Sounds great!
Jeff
How interesting. I've shot in the Alabama Hills for over 25 years now.......Lone Pine is a neat place to stay.
Haha! Yep, I'm lucky enough to call Lone Pine home.
Oh! Summer field? Those trips (and tales) are famous in the Eastern Sierra and Death Valley. Were you with Lauren Wright, and Bennie Troxel?
I'm not on Facebook or Twitter. I'm old like my film cameras. Is there another way to subscribe?
Is this a print magazine or only an electronic zine? I seem to recall there was going to be a print version...
I'm not on Facebook or Twitter. I'm old like my film cameras. Is there another way to subscribe?
Thank you for the question! The first year is an electronic zine. We're offering 6 e-zines for $19.95. The 7th issue will be available in print, purchased separately.
My goal (the second year) is to offer a digital and print option. Hope that answers your question. Let me know if you have any others that I can answer.
Ahh yes... Geology 465. Summer Field in the Poleta Formation west of Deep Springs Lake. Which was mostly just alkali flats, as I recall. Six weeks to figure out the last 450-600 million years of geologic history. And a promise to never divulge what you learned, so that future generations of students would be guaranteed to suffer at least as much as you did.
Nah... Those guys were UC back in 1981, if I remember correctly. I was with D.D. Trent and Thomas Henyey at Southern Cal (USC). I recall us being told by them that the UC baby geologists had a permanent bunkhouse to return to each evening. Ugh. Real men and women used tents. Without any toilets. And without any showers.
It really was hilarious. Every three days we would drive down to Big Pine to bathe in the Owens River. The first week everyone avoided the rattlesnakes while mapping, were unflinchingly polite to each other in camp, and observed proper bathing etiquette in the river (boys here, girls around the bend).
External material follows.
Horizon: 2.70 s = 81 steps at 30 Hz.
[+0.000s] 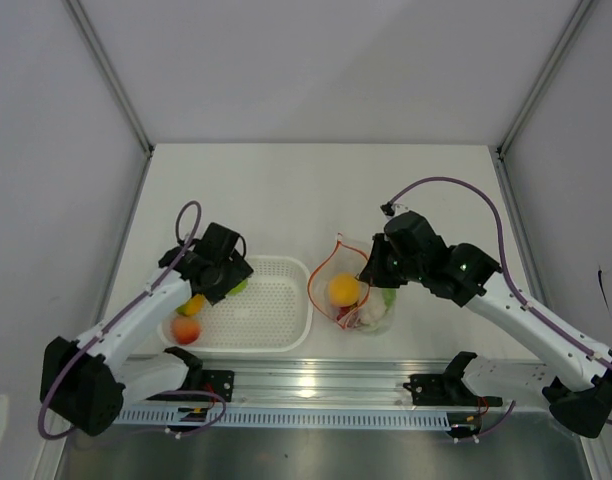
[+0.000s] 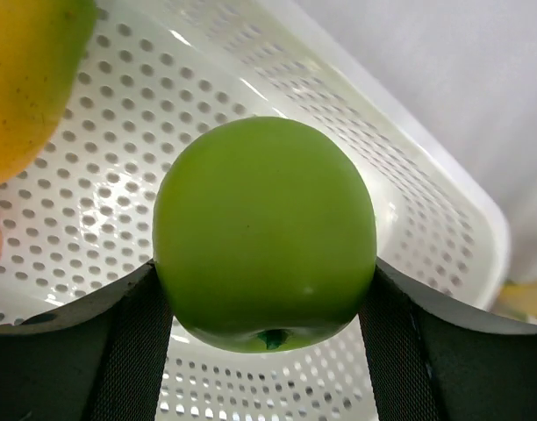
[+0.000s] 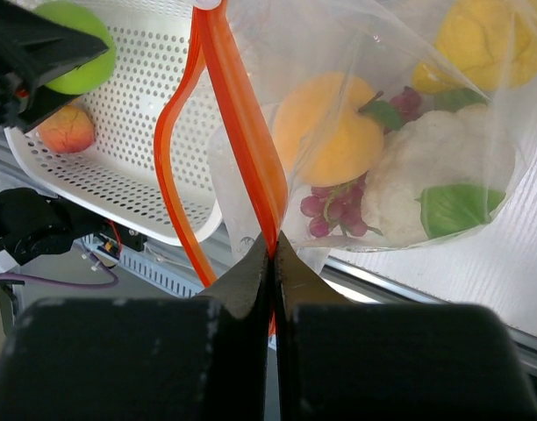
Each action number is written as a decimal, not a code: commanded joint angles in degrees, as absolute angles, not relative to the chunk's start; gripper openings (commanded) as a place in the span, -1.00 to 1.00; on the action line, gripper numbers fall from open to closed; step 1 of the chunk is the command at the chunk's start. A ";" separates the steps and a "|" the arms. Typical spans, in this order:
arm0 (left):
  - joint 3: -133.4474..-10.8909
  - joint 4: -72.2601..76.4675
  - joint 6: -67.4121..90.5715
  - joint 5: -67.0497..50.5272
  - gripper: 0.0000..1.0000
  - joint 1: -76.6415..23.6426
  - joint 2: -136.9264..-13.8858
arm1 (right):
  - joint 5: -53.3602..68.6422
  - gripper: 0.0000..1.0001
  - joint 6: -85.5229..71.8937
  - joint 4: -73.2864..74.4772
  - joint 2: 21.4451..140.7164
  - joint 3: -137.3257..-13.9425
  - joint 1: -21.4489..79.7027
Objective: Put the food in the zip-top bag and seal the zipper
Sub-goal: Pick up the fake fruit from the bin, then place the fake fruit in the zipper food storage bag.
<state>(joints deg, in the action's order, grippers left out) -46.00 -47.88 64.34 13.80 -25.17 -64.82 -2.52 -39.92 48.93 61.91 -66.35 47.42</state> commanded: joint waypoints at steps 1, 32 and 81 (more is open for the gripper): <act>-50.44 -51.94 62.93 15.47 -0.99 -28.29 -58.02 | -2.90 -1.00 -40.43 47.64 62.14 -68.03 47.81; -58.09 -19.51 45.00 -23.11 -0.99 -49.57 -65.03 | -2.46 -1.00 -40.96 47.81 63.02 -71.81 49.04; -64.34 -18.72 41.58 -18.54 0.99 -51.94 -78.23 | -5.63 -1.00 -41.40 51.51 59.41 -72.16 49.13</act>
<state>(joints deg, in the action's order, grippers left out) -65.19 -22.37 43.94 -18.35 -51.57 -82.37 -4.80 -40.56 52.90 61.25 -70.41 48.82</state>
There was plenty of soap for all.
By the sixth week we had all been so viciously beaten down and thrashed by the heat and the elements that we were bribing the rattlesnakes with our food just to share some shade for lunch (they knew the best spots), snarling thinly veiled death threats at each other in response to sideways glances in camp, and jumping into the river naked together without any regard to gender, while fighting tooth-and-nail over the last dissolving bits of soap. Which by that point was far, far more important than the gender of the person standing next to you holding that bit of soap.
It was the pinnacle of higher education. Survivor, before it became a hit TV show. So how do you know about Summer Field?
OK. Hold on for a minute here...
[Ken is gone about five minutes, actually.]
OK. I'm back. I just signed up for a one-year subscription to your new e-magazine. Anyone who lives in Lone Pine, knows about Summer Field in the Owens Valley for the baby geologists, and sets up 8x10 cameras on a platform atop their vehicle, deserves to be supported in this new publication project.
Where was I? Oh yes. How did you find out about Summer Field? Do you know someone who suffered through it? Did you suffer through it?
:eek:
Ken
It would be great if you can somehow make the first year available in back issues once you have a print version going. I'm very interested in the print mag; not so interested in the ezine form.